YOUR OBJECTIVE:
Please repeat the lines below, exactly and only, from the one that holds "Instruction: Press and" through the one that holds "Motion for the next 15".

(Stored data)
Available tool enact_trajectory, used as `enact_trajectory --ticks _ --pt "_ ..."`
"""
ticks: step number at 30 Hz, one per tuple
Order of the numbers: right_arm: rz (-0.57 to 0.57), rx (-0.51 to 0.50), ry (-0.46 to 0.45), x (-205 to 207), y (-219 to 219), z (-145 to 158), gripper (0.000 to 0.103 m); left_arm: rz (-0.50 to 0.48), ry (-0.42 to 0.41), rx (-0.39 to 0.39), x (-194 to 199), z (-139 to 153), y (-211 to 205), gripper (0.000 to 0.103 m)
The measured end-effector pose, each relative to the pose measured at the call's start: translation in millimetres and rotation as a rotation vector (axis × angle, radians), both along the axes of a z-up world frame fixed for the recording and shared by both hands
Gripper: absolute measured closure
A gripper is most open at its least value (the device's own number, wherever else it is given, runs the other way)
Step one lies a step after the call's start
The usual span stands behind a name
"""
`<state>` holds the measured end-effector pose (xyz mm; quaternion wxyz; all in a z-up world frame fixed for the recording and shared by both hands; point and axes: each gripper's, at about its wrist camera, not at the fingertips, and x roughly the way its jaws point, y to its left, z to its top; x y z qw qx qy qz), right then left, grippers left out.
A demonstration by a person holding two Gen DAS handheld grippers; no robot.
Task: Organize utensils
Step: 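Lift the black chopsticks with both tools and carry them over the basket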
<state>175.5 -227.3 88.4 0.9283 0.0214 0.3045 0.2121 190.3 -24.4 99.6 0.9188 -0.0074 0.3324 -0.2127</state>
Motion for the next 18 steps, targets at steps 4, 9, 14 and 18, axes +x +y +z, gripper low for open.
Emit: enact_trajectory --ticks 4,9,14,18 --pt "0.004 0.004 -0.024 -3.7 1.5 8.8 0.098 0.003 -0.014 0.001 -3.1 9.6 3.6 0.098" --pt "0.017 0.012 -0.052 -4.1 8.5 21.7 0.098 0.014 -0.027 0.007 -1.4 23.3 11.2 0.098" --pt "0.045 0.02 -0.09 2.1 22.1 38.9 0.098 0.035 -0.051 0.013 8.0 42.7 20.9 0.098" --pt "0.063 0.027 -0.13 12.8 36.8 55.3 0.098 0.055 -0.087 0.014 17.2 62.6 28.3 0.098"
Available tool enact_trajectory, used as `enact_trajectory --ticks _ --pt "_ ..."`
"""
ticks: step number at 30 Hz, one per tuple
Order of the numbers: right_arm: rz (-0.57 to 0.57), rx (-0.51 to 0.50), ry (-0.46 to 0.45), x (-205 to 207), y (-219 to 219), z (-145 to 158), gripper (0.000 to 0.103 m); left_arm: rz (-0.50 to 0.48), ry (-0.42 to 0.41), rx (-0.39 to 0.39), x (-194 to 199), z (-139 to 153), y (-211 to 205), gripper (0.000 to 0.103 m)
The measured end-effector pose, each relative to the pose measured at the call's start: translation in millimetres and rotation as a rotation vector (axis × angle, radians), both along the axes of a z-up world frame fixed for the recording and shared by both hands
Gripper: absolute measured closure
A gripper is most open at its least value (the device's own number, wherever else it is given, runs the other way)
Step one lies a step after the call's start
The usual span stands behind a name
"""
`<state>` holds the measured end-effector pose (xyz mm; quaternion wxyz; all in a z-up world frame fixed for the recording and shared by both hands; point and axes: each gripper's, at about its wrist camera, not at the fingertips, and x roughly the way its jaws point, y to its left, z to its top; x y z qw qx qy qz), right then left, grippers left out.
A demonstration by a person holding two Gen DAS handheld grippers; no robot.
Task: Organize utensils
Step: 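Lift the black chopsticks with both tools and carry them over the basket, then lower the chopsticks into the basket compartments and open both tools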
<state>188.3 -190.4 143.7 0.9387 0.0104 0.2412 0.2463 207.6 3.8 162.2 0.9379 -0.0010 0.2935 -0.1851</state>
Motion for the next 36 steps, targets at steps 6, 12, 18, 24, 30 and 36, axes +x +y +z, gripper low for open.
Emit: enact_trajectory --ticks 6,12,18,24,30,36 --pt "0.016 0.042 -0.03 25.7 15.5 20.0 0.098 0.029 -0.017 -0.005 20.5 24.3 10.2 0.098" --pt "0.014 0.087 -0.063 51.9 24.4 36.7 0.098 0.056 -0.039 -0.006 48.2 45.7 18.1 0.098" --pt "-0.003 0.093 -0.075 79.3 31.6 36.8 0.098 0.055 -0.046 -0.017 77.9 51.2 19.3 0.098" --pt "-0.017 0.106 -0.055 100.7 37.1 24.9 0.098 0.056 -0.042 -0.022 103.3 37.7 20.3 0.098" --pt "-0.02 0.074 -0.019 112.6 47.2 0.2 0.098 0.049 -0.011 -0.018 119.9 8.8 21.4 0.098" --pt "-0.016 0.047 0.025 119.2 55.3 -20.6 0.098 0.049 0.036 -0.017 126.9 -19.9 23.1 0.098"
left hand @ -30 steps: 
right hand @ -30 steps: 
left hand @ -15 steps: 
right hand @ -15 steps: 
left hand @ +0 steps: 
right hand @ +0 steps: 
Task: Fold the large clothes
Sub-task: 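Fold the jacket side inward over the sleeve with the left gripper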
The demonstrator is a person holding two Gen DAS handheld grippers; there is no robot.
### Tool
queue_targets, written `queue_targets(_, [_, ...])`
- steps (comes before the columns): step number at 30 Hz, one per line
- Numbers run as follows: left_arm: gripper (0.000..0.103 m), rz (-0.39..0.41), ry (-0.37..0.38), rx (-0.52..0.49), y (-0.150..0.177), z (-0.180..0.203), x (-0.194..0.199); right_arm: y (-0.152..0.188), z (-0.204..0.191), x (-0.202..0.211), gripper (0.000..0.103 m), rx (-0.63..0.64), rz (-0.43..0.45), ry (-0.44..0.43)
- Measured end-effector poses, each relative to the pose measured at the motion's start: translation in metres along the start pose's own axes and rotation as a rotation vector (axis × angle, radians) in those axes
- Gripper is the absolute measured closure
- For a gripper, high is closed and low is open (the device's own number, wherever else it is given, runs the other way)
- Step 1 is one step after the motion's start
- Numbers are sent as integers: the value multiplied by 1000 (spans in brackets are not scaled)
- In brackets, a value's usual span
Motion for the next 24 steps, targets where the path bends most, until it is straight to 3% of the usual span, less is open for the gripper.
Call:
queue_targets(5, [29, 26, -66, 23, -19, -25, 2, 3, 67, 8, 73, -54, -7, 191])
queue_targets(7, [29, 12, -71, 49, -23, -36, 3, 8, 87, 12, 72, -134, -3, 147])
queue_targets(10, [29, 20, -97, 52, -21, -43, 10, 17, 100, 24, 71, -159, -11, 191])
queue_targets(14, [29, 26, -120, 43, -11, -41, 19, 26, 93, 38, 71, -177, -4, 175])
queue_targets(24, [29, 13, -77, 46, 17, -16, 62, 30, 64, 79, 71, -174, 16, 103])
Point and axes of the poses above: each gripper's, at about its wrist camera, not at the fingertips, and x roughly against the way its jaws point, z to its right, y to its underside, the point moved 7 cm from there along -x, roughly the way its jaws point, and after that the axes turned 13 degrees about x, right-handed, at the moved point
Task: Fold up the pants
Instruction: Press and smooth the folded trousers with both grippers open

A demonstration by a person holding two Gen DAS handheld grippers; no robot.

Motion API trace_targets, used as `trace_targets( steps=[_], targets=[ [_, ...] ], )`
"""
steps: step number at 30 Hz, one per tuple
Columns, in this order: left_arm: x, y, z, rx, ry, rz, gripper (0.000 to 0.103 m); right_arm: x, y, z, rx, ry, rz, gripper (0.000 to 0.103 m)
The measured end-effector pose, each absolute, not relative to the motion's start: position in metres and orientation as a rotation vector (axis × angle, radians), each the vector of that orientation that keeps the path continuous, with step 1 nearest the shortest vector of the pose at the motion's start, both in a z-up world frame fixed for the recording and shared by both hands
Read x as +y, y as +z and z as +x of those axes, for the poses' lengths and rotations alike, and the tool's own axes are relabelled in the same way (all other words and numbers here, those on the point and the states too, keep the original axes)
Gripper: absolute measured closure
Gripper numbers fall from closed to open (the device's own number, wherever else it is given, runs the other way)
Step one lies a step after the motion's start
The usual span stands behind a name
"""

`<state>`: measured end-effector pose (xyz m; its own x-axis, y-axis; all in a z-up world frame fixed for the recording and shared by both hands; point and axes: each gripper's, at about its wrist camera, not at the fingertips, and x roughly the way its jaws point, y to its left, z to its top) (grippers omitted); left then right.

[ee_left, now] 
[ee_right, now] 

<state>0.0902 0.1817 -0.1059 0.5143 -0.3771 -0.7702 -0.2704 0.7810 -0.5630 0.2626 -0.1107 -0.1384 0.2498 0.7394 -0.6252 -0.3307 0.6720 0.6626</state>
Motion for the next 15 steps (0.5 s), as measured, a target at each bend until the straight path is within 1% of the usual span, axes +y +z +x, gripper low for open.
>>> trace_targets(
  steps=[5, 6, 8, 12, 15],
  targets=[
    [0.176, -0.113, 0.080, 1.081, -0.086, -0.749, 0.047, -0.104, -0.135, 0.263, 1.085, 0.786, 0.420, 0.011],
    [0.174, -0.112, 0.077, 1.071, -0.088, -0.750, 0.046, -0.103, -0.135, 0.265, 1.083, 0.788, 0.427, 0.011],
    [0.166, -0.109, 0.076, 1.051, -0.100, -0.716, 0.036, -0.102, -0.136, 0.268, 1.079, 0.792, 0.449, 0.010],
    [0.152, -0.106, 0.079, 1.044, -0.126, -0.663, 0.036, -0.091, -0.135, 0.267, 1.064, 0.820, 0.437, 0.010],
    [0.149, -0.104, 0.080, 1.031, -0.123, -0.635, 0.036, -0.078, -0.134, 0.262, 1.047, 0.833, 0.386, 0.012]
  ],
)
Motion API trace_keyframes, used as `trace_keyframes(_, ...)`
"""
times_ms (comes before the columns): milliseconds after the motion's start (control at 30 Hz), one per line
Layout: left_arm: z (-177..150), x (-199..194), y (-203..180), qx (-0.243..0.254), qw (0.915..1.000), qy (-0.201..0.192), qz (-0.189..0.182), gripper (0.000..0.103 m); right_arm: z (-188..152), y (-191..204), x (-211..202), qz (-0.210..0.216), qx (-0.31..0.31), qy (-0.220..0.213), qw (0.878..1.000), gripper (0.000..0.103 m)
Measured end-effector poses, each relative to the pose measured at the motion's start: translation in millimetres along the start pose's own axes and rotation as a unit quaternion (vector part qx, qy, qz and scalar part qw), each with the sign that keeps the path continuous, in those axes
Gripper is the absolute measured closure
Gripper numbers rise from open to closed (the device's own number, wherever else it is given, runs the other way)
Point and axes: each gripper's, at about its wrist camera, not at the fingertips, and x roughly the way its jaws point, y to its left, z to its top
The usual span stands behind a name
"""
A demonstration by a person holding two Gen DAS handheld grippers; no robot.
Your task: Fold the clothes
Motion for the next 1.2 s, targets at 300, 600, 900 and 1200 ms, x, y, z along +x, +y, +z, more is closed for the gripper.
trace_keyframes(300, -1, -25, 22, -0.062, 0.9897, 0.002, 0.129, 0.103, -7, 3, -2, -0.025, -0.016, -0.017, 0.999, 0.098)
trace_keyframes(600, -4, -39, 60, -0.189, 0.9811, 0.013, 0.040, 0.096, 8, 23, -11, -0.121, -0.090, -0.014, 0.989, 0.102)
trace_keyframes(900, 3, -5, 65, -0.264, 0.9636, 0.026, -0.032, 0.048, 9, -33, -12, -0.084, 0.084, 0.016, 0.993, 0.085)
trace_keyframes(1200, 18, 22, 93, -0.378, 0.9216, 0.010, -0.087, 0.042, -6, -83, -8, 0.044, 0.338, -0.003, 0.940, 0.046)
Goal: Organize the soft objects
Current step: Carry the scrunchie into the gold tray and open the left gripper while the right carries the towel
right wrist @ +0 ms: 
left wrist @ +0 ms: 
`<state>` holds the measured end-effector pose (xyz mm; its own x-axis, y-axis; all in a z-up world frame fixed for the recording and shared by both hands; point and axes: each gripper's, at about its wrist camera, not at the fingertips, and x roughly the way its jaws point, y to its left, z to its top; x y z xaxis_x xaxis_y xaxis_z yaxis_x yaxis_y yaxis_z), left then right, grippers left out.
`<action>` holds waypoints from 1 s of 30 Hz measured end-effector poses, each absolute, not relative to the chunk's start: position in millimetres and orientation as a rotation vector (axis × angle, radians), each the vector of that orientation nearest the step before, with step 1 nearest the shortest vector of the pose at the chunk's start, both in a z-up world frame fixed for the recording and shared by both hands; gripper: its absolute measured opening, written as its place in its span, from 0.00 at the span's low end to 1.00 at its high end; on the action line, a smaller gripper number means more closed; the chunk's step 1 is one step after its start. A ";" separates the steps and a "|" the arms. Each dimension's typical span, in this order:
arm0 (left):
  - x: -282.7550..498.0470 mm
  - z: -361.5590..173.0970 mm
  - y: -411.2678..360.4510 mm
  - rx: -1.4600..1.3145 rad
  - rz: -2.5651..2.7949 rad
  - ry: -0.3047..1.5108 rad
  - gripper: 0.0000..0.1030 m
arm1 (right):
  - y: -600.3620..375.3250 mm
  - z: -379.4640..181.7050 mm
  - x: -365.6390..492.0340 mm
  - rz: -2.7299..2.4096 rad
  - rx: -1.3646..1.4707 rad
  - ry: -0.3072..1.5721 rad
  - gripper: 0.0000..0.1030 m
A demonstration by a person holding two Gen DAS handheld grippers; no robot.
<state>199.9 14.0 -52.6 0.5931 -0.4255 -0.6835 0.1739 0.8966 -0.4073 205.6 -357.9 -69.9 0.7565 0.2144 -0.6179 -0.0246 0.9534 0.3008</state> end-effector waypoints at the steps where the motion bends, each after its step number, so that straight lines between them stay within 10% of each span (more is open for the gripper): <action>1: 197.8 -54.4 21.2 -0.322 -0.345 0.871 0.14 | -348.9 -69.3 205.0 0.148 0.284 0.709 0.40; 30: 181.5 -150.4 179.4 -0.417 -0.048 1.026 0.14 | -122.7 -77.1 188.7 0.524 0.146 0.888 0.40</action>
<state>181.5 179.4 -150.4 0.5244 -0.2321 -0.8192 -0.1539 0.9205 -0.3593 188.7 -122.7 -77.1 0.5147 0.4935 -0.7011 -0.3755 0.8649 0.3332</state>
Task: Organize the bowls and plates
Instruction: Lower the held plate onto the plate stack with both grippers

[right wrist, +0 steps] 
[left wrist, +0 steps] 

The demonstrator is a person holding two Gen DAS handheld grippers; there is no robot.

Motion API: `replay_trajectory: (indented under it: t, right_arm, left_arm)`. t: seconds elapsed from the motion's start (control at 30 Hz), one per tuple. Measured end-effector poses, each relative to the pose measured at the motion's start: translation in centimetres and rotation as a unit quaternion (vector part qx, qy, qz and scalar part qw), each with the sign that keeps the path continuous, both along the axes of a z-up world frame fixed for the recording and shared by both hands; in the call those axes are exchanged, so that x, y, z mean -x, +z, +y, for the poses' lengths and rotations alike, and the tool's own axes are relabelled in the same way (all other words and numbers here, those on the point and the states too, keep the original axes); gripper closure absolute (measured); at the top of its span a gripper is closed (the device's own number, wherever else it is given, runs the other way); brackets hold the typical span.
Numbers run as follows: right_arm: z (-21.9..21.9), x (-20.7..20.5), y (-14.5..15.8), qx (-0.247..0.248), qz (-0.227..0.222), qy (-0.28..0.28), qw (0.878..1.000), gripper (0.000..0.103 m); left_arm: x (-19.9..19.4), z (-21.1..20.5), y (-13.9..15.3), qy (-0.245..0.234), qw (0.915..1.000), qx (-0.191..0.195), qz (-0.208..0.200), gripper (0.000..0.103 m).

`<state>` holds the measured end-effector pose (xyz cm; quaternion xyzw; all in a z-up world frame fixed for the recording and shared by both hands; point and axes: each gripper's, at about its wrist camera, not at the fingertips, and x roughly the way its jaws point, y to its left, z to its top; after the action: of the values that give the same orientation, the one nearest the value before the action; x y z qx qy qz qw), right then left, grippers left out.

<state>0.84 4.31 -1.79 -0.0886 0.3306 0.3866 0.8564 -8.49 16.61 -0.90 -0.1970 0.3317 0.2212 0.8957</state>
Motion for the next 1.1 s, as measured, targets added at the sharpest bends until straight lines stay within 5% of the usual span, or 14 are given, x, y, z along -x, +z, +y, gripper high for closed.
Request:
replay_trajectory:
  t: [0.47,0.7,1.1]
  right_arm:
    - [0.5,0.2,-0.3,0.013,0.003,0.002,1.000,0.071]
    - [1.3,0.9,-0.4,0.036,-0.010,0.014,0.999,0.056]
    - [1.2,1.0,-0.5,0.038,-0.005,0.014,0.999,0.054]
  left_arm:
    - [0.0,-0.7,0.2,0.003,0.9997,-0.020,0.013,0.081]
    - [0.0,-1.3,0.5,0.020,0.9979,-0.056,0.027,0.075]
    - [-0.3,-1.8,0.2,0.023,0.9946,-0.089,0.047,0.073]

RESPONSE:
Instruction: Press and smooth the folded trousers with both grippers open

A demonstration by a person holding two Gen DAS handheld grippers; no robot.

Motion API trace_targets, used as `trace_targets( steps=[_], targets=[ [_, ...] ], )`
"""
steps: step number at 30 Hz, one per tuple
Columns, in this order: left_arm: x, y, z, rx, ry, rz, gripper (0.000 to 0.103 m); right_arm: x, y, z, rx, ry, rz, gripper (0.000 to 0.103 m)
The measured end-effector pose, each absolute, not relative to the motion's start: position in metres and orientation as a rotation vector (axis × angle, radians), each the vector of that orientation that keeps the path continuous, with step 1 nearest the shortest vector of the pose at the motion's start, both in a z-up world frame fixed for the recording and shared by both hands
Read x as +y, y as +z and z as +x of those axes, for the poses' lengths and rotations alike, and the tool's own axes are relabelled in the same way (all other words and numbers here, those on the point and the states too, keep the original axes)
Gripper: absolute measured closure
Gripper numbers fall from closed to open (the device's own number, wherever else it is given, runs the other way)
Step one lies a step after the motion's start
The usual span stands behind a name
"""

`<state>`: measured end-effector pose (xyz m; its own x-axis, y-axis; all in a z-up world frame fixed for the recording and shared by both hands; point and axes: each gripper's, at about its wrist camera, not at the fingertips, and x roughly the way its jaws point, y to its left, z to its top) (grippers omitted); left then right.

[ee_left, now] 
[ee_right, now] 

<state>0.0902 0.1817 -0.1059 0.5143 -0.3771 -0.7702 -0.2704 0.7810 -0.5630 0.2626 -0.1107 -0.1384 0.2498 0.7394 -0.6252 -0.3307 0.6720 0.6626</state>
Motion for the next 15 steps (0.5 s), as measured, a target at each bend until the straight path is within 1% of the usual span, axes +y +z +x, gripper low for open.

Nothing else is needed, and the exercise is over.